Cython issue with Operator "execute" function

Blargh. Google didn’t turn up anything with regard to this error. I’m compiling a .pyx file with a bpy.types.Operator class in it. It compiles fine on Windows, but I get an error when I start Blender and it tries to register my addon:


File "operators.pyx", line 640, in operators.register
TypeError: expected Operator, VIEW3D_OT_AddObjects class "execute" attribute to be a function, not a instancemethod

I don’t understand why it’s making this distinction. The addon works flawlessly as pure Python - the Operator’s execute() function runs just fine. In truth, all I’ve even done yet is change the file extension from .py to .pyx, compile it, and try to load the compiled module.

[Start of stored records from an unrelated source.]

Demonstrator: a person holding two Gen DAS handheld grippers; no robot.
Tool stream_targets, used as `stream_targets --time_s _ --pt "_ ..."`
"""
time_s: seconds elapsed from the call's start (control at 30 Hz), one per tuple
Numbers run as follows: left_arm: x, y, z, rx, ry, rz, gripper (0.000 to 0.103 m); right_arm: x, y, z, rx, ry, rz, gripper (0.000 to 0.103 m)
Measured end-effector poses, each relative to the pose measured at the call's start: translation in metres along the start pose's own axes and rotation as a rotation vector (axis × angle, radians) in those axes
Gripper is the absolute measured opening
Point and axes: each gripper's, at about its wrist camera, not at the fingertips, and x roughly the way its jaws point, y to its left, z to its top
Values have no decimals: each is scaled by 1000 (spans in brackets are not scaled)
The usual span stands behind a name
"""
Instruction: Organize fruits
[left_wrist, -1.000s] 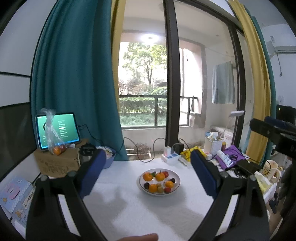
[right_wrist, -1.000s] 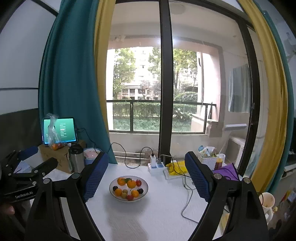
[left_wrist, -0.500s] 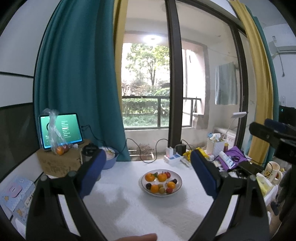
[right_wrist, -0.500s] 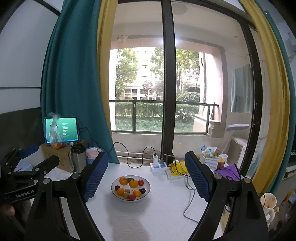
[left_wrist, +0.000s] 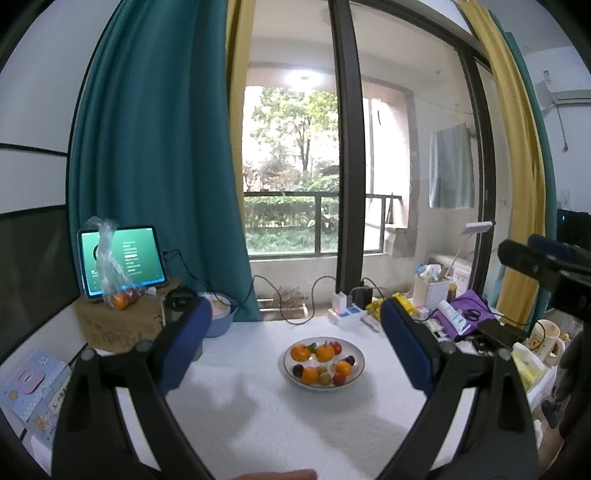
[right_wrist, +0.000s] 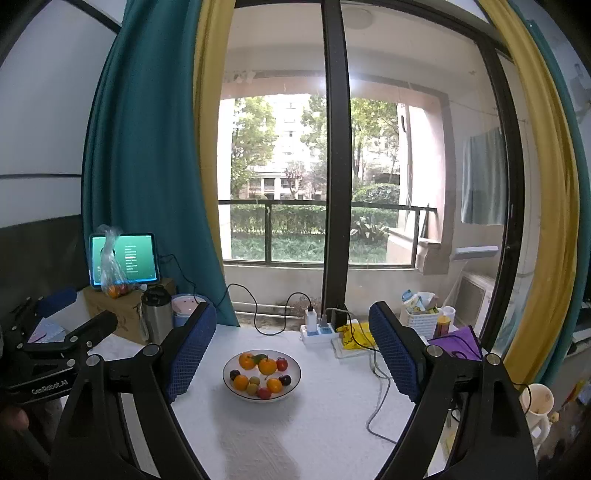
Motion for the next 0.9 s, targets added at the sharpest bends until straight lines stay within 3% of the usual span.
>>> stream_targets --time_s 0.73,0.9 --pt "5 -6 -3 25 9 -9 94 8 -4 -7 -1 21 9 87" --pt "21 -9 -6 23 44 -13 94 19 -9 -11 -2 40 7 87"
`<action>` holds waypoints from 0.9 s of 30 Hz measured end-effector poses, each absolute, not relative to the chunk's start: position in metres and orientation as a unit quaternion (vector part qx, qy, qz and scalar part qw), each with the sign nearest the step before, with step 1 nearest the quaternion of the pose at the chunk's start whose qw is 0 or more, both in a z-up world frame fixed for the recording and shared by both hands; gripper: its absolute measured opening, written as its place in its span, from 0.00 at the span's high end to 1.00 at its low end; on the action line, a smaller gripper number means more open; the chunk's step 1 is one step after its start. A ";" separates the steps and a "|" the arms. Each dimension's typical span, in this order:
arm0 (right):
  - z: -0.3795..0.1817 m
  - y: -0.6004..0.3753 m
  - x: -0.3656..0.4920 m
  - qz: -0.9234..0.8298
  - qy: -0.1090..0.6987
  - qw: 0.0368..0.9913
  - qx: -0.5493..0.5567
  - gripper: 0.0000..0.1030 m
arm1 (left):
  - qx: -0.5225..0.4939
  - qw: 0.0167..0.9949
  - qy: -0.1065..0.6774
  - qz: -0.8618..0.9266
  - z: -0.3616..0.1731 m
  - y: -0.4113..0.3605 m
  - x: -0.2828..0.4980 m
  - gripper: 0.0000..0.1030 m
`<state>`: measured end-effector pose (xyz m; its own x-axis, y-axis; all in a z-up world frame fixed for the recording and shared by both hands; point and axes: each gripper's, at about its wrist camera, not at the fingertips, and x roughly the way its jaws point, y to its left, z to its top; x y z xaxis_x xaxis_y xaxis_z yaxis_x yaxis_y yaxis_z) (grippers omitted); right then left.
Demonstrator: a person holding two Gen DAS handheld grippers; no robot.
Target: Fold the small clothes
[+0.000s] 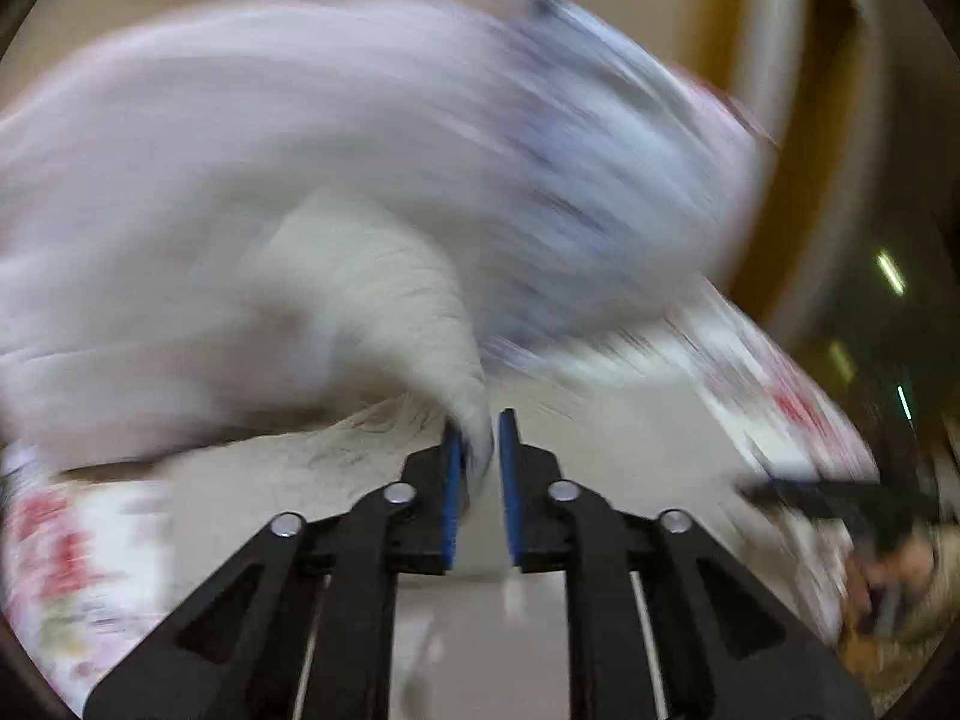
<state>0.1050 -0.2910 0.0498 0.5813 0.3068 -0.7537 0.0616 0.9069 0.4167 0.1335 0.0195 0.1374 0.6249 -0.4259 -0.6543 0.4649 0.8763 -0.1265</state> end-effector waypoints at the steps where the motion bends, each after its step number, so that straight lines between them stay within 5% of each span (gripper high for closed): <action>1: 0.048 -0.298 0.103 0.065 0.455 0.863 0.209 0.34 | 0.049 0.887 0.377 -0.262 0.126 -0.005 0.131 0.84; 3: 0.045 -0.322 0.093 0.050 0.461 0.857 0.226 0.34 | 0.072 0.878 0.398 -0.256 0.108 -0.022 0.116 0.80; 6: 0.040 -0.352 0.068 0.040 0.468 0.850 0.238 0.34 | 0.012 0.887 0.422 -0.187 0.093 0.028 0.093 0.42; 7: 0.036 -0.357 0.063 0.042 0.474 0.845 0.244 0.34 | -0.013 0.887 0.432 -0.162 0.088 0.053 0.082 0.38; 14: -0.006 -0.367 0.001 0.128 0.542 0.768 0.317 0.43 | -0.146 0.845 0.512 -0.051 0.041 0.166 -0.003 0.35; 23: -0.043 -0.330 -0.048 0.257 0.599 0.658 0.377 0.88 | -0.260 0.800 0.533 -0.095 0.013 0.157 -0.092 0.57; 27: -0.024 -0.318 -0.028 0.287 0.566 0.676 0.374 0.91 | -0.281 0.783 0.543 -0.113 0.006 0.145 -0.086 0.90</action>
<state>-0.0281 -0.3184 -0.0236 0.1946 0.8116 -0.5509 0.0345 0.5557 0.8307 -0.0858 0.1449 0.0061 0.3853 -0.4821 -0.7869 -0.1290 0.8162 -0.5632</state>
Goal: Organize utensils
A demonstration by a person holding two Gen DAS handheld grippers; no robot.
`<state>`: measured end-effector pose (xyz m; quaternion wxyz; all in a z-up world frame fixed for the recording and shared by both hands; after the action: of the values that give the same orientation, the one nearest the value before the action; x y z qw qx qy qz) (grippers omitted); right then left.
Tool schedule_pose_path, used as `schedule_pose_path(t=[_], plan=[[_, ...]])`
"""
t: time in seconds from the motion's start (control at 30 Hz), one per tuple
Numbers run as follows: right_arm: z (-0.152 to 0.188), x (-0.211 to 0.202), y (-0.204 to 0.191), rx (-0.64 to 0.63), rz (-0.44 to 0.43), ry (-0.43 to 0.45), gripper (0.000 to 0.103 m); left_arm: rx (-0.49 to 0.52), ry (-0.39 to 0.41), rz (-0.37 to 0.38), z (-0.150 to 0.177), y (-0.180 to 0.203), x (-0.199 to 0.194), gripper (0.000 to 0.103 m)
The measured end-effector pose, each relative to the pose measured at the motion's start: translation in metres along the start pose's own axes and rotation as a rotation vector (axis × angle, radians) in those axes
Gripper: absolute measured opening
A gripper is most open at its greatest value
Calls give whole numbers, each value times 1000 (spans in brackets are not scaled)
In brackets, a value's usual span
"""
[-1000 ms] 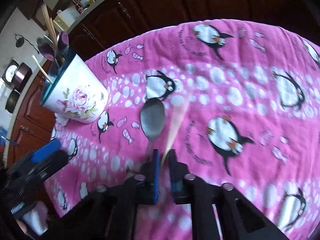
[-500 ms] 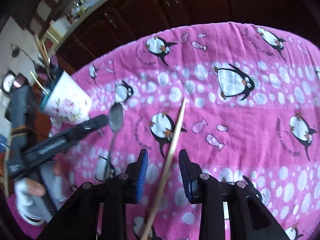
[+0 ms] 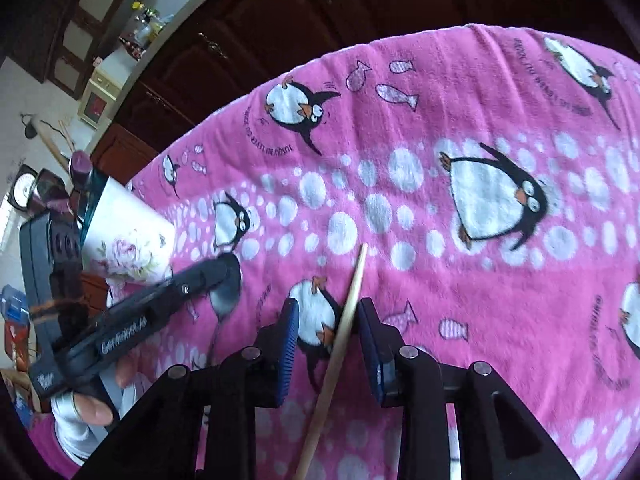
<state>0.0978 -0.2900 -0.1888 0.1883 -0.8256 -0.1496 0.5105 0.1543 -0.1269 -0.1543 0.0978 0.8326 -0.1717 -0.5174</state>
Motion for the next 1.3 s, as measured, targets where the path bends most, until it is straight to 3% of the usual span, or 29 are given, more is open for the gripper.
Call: schedule_pose_path(t=[0.07,0.1,0.4,0.77,1.3], plan=[[-2,4,-2,-17,15,-7,8,9,1,17,1,1,-5,3],[-2,3,-3,-21,10,-8,7,11,1,28,1,1,-8,2],[13,-26,-25,-84,-15,35,6,12,9,54,26,-9,-48,0],[16,-89,-81,-198,-61,185,5,66,158,58,33,-12,-138,0],[-1,-129,-161,-348,-85,288,5,97,292,18,31,-29,-224,0]])
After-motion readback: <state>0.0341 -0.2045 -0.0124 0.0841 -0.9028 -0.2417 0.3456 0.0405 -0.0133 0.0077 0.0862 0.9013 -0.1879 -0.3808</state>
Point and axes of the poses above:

I’ve done this very thing quite a few times, and I’ve never seen this error before. Help?

You do not need to compile Python. Why would you want to do that? I am no programmer, but the way I understand it is not meant to be compiled in this situation. What are you trying to achieve?

http://cython.readthedocs.io/en/latest/src/tutorial/pure.html

Well, I googled that much before posting. This does make sense in case a separate application is being developed using Python, but we are talking about an addon that is using an API of another application. If it’s converted to C and then compiled and then runs as byte code, how does it import Blender’s python classes, objects and functions and interpret them? I tend to think there would be problems there. But again, I am not a programmer. I will be very interested to see a response of someone more experienced.

Have you tested this compiling process with something really simple just to see if it works?

Editing my post. I’m not sure now whether I’ve specifically compiled modules with classes inheriting from Blender’s bpy.types.

Cython…, I’ve never gotten over the compiler issue so I can’t do much but have you tried cffi? You can call the C code directly with it

It will depend on what Cython generates exactly.

The operator is a collection of C functions wrapped inside a PyObject which is the official way to wrap C code for Python with the C API and what Cython has to use.

If the PyObject is in some way incompatible with Blender and it may be in way you are not aware of , it wont work.

Also how you compile it, if its compiled like Cython does into a pyd module, this is basically a dll but a dll will not have access to the Blender memory thus it wont be able to communicate with Blender code, thus your operator wont work.

Remember python in Blender is embedded so for your code to really work if it generates C code that code will have to built Together with Blender to work.

You may think that you trying to do is simple, but it is not simple at all there are like a gazillion things that can go wrong here. I am suprised that it even gives you an actual error and does not crash Blender without an error.